BBA Appoints Kate Cook to Corrections Spending Commission

This coming year, the State Legislature is planning to take a serious look at corrections spending and evaluate the distribution of funds across the Department of Correction—which administers the state’s prison system—and the 14 sheriff’s departments—which operate the jails and houses of correction.

The recently-enacted state budget for the current 2020 fiscal year establishes a special commission to conduct a comprehensive study comparing existing funding levels and expenses at each state prison and house of correction and providing a recommendation for an appropriate level or allocation of funding. The budget language, in Outside Section 101, designates a seat for a BBA representative, and we are pleased to have appointed former Civil Rights and Civil Liberties Section Steering Committee Co-Chair and member of the Criminal Justice Reform Working Group, Kate Cook.

Kate has extensive legal, policy and budget experience, and is a partner at Sugarman Rogers where she chairs the Government Law practice. In the past, she served as chief legal counsel to Governor Deval Patrick, advising the Governor and executive branch on legal, regulatory, and policy matters. She also has experience as the General Counsel to the Senate Ways and Means Committee, and as an Assistant Corporation Counsel to the City of Boston.

Kate has been active in the BBA’s Civil Rights and Civil Liberties Section for a number of years. She has also served on our Annual Meeting Steering Committee, the Law Day Steering Committee, the Beacon Award Steering Committee, and the Joint Planning Committee. From 2012 to 2015, she was the Governor’s appointee to the BBA’s Statewide Task Force to Expand Civil Legal Aid in Massachusetts.

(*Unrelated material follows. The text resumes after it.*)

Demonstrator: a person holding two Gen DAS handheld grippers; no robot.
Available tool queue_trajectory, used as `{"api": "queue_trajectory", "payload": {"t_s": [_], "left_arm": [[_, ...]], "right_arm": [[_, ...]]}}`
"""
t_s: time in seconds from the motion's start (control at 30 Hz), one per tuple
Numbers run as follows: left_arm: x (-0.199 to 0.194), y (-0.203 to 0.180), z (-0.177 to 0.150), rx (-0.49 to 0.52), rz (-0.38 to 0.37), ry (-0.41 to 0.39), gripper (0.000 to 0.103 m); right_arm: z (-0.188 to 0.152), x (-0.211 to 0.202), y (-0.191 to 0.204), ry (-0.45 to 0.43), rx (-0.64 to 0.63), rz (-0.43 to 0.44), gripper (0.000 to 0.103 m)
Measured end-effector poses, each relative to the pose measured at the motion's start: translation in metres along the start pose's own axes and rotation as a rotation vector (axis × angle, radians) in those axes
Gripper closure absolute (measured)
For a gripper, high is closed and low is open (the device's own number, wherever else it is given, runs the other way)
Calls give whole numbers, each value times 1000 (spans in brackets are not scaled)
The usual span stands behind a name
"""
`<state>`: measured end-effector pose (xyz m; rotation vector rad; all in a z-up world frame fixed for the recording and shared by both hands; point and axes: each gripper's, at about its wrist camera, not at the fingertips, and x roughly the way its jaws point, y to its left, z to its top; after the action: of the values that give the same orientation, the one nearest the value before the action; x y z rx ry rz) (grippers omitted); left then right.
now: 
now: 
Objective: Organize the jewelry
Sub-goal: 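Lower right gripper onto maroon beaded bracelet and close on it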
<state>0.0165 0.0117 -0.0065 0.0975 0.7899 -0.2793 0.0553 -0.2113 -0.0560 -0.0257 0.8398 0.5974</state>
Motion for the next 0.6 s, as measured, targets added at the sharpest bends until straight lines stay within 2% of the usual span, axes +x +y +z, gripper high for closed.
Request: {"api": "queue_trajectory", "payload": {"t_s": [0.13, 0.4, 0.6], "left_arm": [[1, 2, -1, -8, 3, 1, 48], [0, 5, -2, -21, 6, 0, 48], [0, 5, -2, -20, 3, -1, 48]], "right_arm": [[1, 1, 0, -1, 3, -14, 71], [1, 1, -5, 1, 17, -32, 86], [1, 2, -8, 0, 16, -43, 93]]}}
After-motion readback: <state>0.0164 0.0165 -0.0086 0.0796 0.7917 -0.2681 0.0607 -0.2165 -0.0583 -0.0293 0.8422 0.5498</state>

The Corrections Spending Commission will pursue:

  • a review of staffing ratios and employee costs in each state prison and house of correction;
  • an examination of potential ways to increase efficiencies and reduce fixed costs in state prisons and houses of correction;
  • an analysis of the amount spent by the Department of Correction and by each sheriff’s department on mental health and substance use disorder services and the appropriate levels of funding necessary to meet the service needs of incarcerated people;
  • a review of all discretionary programming offered in state prisons and houses of correction, including an analysis of geographical disparities in discretionary programming;
  • an analysis of the 2018 criminal-justice reform law, its impacts on state prisons and houses of correction and best practices to implement its requirements;
  • a review of the physical assets, infrastructure, buildings and communications equipment owned by each sheriff’s department and state prison; and
  • a review of the funding sources for the Department of Correction and each sheriff’s department, including appropriations from the Commonwealth, commissary charges, prison industries, trust fund accounts, intermunicipal agreements, other inmate fees and expenses and other sources of revenue.

The commission is tasked with submitting a written report of its findings no later than September 1, 2020.

The BBA has had a long-standing commitment to promoting a fair and equitable criminal justice system. In October 2017, the Criminal Justice Reform working group that Kate was a part of published a report titled “No Time to Wait: Recommendations for a Fair and Effective Criminal Justice System”. That report outlines a set of recommendations that touch on bail, sentencing, recidivism reduction, and criminal record laws—many of which were adopted the following year, as part of a broad criminal-justice reform package.

A report published in 1991 titled “The Crisis in Corrections and Sentencing in Massachusetts,” created by the Task Force on Justice (a joint project of the BBA and the Crime and Justice Foundation), outlined our concern with overcrowding in corrections facilities and the growing issue of mass incarceration.

We are looking forward to learning more about state spending and financing in the correctional system today, and we hope the commission’s final report will help advance our efforts to promote a fair and equitable criminal justice system.